Facebook serves billions of people each day. To support this scale, we distribute our workloads at many different levels. Our users’ traffic is routed to one of several worldwide data-centers to improve scalability, fault tolerance and latency. As a single host has limited storage and compute resources, our storage systems shard data items over multiple hosts and our batch jobs execute over clusters of thousands of workers, to scale and speed-up the computation.
At the heart of these systems, is a fundamental decision on how to assign a set of elements (requests, data items, or jobs) to one of several groups (data centers, hosts, or workers).
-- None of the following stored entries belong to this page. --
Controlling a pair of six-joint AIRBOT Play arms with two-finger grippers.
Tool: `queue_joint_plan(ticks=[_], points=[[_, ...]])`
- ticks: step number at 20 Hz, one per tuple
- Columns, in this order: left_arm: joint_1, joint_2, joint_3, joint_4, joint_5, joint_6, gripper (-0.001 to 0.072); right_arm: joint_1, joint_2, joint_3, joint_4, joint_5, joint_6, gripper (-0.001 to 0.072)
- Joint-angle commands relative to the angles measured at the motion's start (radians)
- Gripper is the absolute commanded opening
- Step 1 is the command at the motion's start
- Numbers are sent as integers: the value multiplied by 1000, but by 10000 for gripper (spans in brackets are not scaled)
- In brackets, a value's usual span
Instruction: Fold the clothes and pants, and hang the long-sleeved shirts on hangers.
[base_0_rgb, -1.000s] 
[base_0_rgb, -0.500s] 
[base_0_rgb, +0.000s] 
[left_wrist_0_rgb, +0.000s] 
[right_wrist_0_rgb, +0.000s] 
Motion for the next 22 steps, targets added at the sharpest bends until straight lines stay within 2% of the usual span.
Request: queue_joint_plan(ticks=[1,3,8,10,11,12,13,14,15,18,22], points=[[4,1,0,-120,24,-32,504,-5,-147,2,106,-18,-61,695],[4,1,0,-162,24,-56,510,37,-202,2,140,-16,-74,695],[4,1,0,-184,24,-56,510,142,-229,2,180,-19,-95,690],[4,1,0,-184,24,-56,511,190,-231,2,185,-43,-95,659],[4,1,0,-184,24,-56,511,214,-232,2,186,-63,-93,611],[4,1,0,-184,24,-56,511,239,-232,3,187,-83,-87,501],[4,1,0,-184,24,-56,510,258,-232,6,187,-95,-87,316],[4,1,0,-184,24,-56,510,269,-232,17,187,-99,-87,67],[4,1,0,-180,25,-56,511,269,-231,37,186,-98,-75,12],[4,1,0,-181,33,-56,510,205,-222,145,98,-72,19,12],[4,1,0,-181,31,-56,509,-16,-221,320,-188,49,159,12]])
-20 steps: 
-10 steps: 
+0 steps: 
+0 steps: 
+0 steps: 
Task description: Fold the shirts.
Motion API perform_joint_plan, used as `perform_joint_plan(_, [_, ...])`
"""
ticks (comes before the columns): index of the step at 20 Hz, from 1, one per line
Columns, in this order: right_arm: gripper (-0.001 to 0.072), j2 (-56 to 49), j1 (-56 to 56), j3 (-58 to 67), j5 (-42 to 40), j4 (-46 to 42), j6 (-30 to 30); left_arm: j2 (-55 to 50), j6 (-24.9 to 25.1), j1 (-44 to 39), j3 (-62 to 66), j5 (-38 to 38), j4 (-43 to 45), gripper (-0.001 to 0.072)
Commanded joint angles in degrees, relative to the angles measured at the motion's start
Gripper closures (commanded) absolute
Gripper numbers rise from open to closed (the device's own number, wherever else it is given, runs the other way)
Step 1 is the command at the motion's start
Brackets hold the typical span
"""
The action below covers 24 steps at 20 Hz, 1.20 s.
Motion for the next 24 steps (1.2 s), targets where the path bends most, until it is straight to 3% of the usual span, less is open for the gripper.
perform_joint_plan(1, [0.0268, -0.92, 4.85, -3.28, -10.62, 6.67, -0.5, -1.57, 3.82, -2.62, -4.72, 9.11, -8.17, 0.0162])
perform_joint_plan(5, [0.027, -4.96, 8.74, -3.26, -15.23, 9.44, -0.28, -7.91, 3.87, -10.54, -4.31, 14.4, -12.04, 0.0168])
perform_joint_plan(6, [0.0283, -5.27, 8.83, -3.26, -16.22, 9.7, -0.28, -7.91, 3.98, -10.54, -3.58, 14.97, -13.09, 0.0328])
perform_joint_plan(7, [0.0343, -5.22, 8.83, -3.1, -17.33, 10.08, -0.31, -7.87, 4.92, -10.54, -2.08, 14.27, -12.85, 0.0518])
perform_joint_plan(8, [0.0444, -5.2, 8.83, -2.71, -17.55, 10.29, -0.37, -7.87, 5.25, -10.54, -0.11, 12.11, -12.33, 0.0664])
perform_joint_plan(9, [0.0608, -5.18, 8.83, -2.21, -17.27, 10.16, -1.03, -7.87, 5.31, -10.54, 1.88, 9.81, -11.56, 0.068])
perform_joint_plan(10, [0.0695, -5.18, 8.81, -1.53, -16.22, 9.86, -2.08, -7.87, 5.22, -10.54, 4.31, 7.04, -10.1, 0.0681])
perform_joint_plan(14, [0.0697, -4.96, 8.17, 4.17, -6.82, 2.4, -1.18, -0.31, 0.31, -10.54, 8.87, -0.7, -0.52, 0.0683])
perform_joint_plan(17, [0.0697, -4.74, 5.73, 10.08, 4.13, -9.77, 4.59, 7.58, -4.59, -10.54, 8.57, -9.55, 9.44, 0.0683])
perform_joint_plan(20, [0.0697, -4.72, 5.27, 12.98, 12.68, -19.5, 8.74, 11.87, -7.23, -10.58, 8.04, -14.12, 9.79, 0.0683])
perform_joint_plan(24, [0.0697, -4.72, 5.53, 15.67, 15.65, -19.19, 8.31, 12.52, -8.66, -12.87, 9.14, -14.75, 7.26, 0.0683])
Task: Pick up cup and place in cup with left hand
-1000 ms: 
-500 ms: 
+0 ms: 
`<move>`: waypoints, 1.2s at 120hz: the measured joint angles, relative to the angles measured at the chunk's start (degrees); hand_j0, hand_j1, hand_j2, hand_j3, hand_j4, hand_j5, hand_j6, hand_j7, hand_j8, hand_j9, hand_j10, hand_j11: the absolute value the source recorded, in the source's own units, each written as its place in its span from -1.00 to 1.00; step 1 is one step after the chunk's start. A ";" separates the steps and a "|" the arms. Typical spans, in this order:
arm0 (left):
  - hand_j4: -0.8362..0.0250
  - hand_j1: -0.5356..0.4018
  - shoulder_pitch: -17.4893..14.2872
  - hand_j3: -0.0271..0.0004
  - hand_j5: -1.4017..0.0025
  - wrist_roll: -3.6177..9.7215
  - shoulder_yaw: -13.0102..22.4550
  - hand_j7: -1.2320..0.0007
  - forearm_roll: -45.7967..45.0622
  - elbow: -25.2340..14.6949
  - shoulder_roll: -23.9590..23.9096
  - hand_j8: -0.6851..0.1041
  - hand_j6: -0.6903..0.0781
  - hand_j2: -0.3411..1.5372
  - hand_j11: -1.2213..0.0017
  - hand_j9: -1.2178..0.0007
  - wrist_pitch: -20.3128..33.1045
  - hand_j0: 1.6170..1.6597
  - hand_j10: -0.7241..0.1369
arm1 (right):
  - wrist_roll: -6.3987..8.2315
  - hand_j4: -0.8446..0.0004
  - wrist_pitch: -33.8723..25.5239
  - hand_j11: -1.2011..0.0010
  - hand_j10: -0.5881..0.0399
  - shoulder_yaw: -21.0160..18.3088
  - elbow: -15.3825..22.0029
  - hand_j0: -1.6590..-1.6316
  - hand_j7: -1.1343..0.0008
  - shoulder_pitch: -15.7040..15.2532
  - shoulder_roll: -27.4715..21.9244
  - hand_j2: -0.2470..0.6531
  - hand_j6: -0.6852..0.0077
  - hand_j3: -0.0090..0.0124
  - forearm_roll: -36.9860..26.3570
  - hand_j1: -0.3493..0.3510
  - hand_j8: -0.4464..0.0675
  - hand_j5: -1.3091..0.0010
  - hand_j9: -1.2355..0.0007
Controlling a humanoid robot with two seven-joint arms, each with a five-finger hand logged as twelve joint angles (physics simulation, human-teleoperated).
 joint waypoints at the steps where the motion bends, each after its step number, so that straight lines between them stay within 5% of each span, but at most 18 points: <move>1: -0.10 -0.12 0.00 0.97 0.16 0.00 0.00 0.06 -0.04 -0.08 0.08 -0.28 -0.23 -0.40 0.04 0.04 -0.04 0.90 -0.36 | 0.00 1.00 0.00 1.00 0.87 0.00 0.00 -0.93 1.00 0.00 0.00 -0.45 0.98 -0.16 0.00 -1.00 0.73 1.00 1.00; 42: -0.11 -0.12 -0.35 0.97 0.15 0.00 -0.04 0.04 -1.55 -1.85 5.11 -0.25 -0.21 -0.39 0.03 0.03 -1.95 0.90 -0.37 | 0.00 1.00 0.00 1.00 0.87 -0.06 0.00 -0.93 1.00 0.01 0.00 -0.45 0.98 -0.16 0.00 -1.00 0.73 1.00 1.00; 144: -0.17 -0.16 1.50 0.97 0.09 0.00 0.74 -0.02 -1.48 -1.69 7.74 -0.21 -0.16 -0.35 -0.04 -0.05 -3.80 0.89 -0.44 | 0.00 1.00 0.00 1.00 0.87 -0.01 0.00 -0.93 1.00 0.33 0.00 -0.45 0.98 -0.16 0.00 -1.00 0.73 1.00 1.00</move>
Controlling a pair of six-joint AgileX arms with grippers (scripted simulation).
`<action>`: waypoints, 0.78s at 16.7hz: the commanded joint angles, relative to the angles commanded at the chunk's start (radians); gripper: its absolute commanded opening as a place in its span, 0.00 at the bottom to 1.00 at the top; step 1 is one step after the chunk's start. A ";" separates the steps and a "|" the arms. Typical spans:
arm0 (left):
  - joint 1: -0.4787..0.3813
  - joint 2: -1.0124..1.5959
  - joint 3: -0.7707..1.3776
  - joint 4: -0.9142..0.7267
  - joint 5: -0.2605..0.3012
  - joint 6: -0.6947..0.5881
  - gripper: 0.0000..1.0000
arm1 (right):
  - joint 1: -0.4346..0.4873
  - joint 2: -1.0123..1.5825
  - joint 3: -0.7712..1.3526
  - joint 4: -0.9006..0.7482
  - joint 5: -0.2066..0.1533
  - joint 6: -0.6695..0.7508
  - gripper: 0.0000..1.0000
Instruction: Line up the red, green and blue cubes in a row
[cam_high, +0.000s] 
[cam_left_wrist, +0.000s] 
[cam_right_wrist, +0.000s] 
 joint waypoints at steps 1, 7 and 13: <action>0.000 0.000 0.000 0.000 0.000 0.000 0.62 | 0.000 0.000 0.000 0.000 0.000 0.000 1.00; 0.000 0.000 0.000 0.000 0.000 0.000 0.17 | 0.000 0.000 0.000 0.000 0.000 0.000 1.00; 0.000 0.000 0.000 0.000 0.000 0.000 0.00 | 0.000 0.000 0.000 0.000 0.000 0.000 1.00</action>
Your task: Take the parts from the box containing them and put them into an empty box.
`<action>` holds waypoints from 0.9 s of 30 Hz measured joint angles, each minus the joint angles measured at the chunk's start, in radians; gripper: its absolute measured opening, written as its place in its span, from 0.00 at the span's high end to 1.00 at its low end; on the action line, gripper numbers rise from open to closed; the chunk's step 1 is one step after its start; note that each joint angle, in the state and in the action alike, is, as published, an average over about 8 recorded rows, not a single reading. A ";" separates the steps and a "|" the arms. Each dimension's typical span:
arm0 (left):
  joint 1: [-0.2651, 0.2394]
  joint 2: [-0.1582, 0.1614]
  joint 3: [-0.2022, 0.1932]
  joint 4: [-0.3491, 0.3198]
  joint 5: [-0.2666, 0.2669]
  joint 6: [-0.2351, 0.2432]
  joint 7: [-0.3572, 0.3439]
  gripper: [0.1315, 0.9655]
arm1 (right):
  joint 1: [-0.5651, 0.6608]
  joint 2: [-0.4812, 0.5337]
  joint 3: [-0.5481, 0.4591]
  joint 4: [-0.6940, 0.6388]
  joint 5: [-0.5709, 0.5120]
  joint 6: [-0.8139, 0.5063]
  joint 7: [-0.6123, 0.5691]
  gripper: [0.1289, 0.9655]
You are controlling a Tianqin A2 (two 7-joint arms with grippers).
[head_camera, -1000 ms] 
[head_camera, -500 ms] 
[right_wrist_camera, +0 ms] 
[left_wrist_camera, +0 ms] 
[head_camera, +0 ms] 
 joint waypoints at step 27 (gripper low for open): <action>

There is an exponential number of ways to make such an assignment, however the choice can lead to drastically different response times and service quality. The first aspect to consider is workload balance: if one of the groups is overloaded, it won’t be able to meet the required response time or service level. For a given workload distribution, there is further optimization potential since so many items are better when they are co-located. For example, placing two data items that are frequently accessed together on the same storage host can improve the performance of the queries which rely on them.
Balanced graph partitioning provides a useful method to address the underlying task assignment problem. Here, nodes in the graph representing items are assigned to one of several buckets representing these groups in a balanced manner, all the while optimizing for some quantity such as within-group item similarity. We’ve talked in the past about our usage of balanced graph partitioning with the edge cut objective to improve systems’ performance. Our VLDB’17 paper, Social Hash Partitioner: A Scalable Distributed Hypergraph Partitioner, describes a new method for partitioning bipartite graphs while minimizing fan-out. This approach helps when optimizing many of our workload distribution tasks. We describe the resulting framework as a Social Hash Partitioner (SHP) because it can be used as the hypergraph partitioning component of the Social Hash framework introduced in our earlier NSDI’16 paper.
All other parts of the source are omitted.